# What to work on
Please restate the data that follows word for word, with the pictures left out.
·····
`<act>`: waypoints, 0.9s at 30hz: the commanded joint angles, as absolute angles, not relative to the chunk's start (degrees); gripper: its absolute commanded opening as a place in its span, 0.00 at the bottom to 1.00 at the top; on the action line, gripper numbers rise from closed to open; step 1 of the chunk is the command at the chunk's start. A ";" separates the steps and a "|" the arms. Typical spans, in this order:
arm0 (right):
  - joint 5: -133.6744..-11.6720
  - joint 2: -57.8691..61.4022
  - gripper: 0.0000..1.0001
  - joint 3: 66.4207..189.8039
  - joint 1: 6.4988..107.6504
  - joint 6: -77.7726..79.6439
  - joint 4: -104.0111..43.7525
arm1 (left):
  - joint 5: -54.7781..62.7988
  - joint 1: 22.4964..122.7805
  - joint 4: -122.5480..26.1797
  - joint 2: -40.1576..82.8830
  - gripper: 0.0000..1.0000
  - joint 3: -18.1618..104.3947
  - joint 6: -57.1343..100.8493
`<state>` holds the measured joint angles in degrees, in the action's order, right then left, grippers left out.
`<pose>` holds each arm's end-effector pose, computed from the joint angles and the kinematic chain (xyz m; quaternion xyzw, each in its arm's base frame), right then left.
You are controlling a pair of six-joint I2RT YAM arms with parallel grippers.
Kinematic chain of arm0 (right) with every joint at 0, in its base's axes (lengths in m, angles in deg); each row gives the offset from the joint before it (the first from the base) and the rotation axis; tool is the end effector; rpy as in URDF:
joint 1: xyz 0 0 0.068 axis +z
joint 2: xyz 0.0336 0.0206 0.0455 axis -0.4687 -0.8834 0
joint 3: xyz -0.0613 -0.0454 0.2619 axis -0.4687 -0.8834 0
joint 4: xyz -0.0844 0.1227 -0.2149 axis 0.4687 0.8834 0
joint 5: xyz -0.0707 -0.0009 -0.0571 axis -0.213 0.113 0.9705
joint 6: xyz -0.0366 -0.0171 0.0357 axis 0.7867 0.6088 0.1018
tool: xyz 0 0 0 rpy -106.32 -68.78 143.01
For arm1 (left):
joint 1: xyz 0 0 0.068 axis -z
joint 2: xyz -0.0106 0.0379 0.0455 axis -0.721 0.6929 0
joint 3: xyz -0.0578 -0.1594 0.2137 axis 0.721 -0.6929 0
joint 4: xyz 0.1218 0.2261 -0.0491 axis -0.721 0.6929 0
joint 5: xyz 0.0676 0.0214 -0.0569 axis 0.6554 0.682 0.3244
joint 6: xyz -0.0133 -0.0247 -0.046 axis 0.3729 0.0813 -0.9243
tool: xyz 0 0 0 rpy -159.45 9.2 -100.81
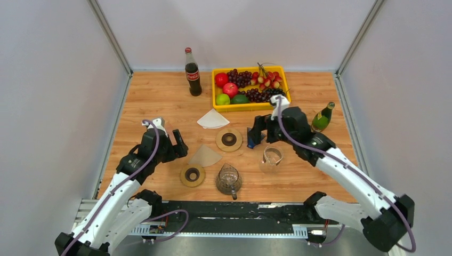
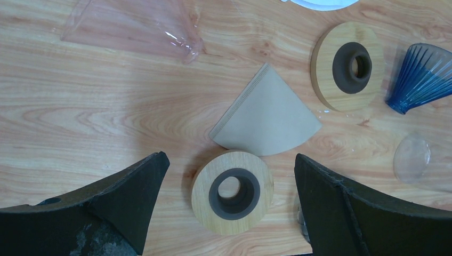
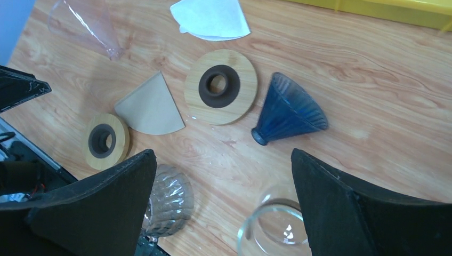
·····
# Response for this exercise
`<act>`: waypoints, 0.9s at 30hz: the commanded joint angles, as absolute angles, not relative to the chunk's start (degrees); gripper: its absolute commanded opening as a place in its span, 0.00 at the bottom to 1.00 at the top; on the action line, gripper numbers rise from closed to open; step 1 of the chunk is the command at the chunk's start. A ";" separates the steps and a "|" the arms. Typical spans, in this order:
arm0 (right):
  - joint 5: -133.6744..-11.6720
  - joint 2: -57.8691..61.4022
  - gripper: 0.0000..1.0001
  - joint 3: 66.4207..189.8039
  - joint 1: 6.4988..107.6504
  - joint 6: -77.7726..79.6439
  - joint 4: -104.0111..43.7525
arm1 (left):
  - joint 5: -54.7781..62.7988
  - joint 1: 22.4964..122.7805
  - joint 4: -122.5480..26.1797
  - joint 2: -40.1576..82.8830
  - gripper: 0.0000..1.0000
  - joint 3: -18.1618..104.3947
  - joint 6: -57.1343..100.8493
`<state>` holds the measured joint angles in degrees, in the action's order, right then left, grippers left out.
`<pose>` holds each arm's end-effector pose, computed from the joint angles and the kinematic chain (xyz m; quaternion xyzw, each in its arm's base frame), right then left.
You are controlling a pair of six-joint I2RT YAM arms with parallel grippers.
Kinematic chain of arm0 (right) with every joint at 0, in its base's axes (lengths in m, angles in deg); each row gives the offset from the joint before it (the first from the base) and the rotation axis; tool is the end effector; rpy as in URDF:
joint 1: xyz 0 0 0.068 axis +z
joint 2: xyz 0.0336 0.0206 0.0455 axis -0.4687 -0.8834 0
joint 3: xyz -0.0613 -0.0454 0.2619 axis -0.4687 -0.8834 0
joint 4: xyz -0.0844 0.1227 -0.2149 axis 0.4687 0.8834 0
joint 5: xyz -0.0707 -0.0009 -0.0571 axis -0.213 0.113 0.9705
joint 6: xyz -0.0366 -0.0171 0.0357 axis 0.7867 0.6088 0.1018
tool: xyz 0 0 0 rpy -106.32 -68.78 143.01
For arm1 (left):
joint 1: xyz 0 0 0.068 axis -z
joint 2: xyz -0.0106 0.0379 0.0455 axis -0.721 0.6929 0
joint 3: xyz -0.0578 -0.1594 0.2137 axis 0.721 -0.6929 0
joint 4: xyz 0.1218 0.2261 -0.0491 axis -0.721 0.6929 0
joint 5: xyz 0.0676 0.0214 -0.0569 axis 0.6554 0.682 0.3244
joint 6: xyz -0.0133 -0.0247 -0.046 axis 0.3729 0.0813 -0.9243
tool: xyz 0 0 0 rpy -159.45 9.2 -100.81

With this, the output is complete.